The only medical evidence provided for the hearing of the application for review of the guardianship order is a report from Dr PF dated 27 June 2005. He states that DON suffers from paranoid schizophrenia and that, in his opinion, DON is incapable of currently making reasonable decisions in relation to his personal health care, his living situation and his financial affairs.
Dr PF's view is not in dispute. I therefore find that DON continues to satisfy the provisions of s 43(1)(a) and s 43(1)(b), and is a person for whom a guardian could be appointed.
Is Don in need of a guardian?
The Public Advocate refers to s 43(1)(c) of the Act and argues that DON is not in "need of a guardian" because, with respect to his accommodation, no further decision is necessary that could not otherwise be made in the ordinary course of his life. The Public Advocate contends that the only viable accommodation for DON is a psychiatric hostel, that in the conduct of the guardianship order, hostels have become available by the actions of mental health teams, and the guardian has consented to decisions that, in practical terms, have already been made. The concern raised by GM that DON needs someone with authority to look out for him should the current accommodation fail is opposed by the Public Advocate, who contends that, ultimately, this responsibility rests with the State through its mental health system.

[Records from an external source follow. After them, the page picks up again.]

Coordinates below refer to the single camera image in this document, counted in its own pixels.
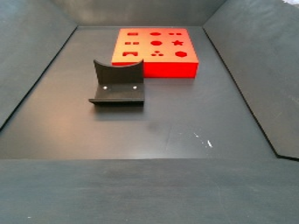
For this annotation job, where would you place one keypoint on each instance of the red shape-sorter block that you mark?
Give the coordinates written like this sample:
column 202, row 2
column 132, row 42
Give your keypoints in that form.
column 164, row 48

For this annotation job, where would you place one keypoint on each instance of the black curved holder bracket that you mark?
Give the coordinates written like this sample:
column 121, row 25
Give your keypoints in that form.
column 121, row 84

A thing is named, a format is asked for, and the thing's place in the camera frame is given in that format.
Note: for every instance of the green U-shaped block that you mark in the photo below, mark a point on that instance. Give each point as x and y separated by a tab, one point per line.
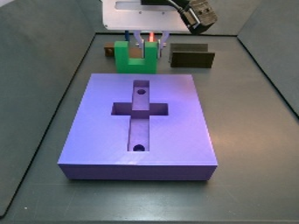
130	65

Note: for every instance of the brown stepped block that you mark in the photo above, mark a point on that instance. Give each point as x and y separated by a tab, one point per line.
134	51

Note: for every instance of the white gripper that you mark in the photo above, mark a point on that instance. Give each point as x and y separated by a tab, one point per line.
129	15

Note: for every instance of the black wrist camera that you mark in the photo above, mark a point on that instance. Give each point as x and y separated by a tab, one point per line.
197	13

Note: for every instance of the dark grey block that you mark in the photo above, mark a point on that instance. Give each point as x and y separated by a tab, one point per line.
191	55

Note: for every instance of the purple board with cross slot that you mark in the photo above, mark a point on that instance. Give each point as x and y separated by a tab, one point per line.
139	130

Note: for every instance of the blue peg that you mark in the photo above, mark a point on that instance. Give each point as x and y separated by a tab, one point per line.
127	36

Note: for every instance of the red peg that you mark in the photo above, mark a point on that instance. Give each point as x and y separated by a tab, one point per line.
151	38

With respect to DON's medical needs, the Public Advocate argues there is no "need of a guardian" because the decisions that might be required to be made are best made by use of the involuntary provisions of the MH Act which can overcome DON's refusal from time to time to accept medical intervention. This is said by PW to be supported by Dr PF.
On its face, the fact that DON satisfies the provisions of s 43(1)(b), in that he cannot make capable lifestyle decisions, would presume a legal vacuum in the decisionmaking and a need for a guardian pursuant to s 43(1)(c). However, as decided by the Full Board of the Guardianship and Administration Board in Review of Guardianship and Administration Orders in respect of MM; (2001) 28 SR (WA) 320 at 330:
"The mere fact that a person has a disability that makes him unable to make reasonable decisions does not automatically mean the person is "in need of a guardian"…Such a need might not exist under s 43(1)(c), for example, if there is some other statutory provision which gives legal authority for the decision-making in question … or if there is in fact no live issue or foreseeable conflict in relation to the personal affairs of the represented person so as to give rise to the need for this Board to intervene in the life of the represented person by making a formal order."
I do not accept the Public Advocate’s argument that DON's accommodation is no longer a "live issue" in the sense that there is no foreseeable decision to be made and, if later, a decision is required, that will most likely be one to move DON to another psychiatric hostel which can be made by the mental health authorities perhaps in consultation with GM.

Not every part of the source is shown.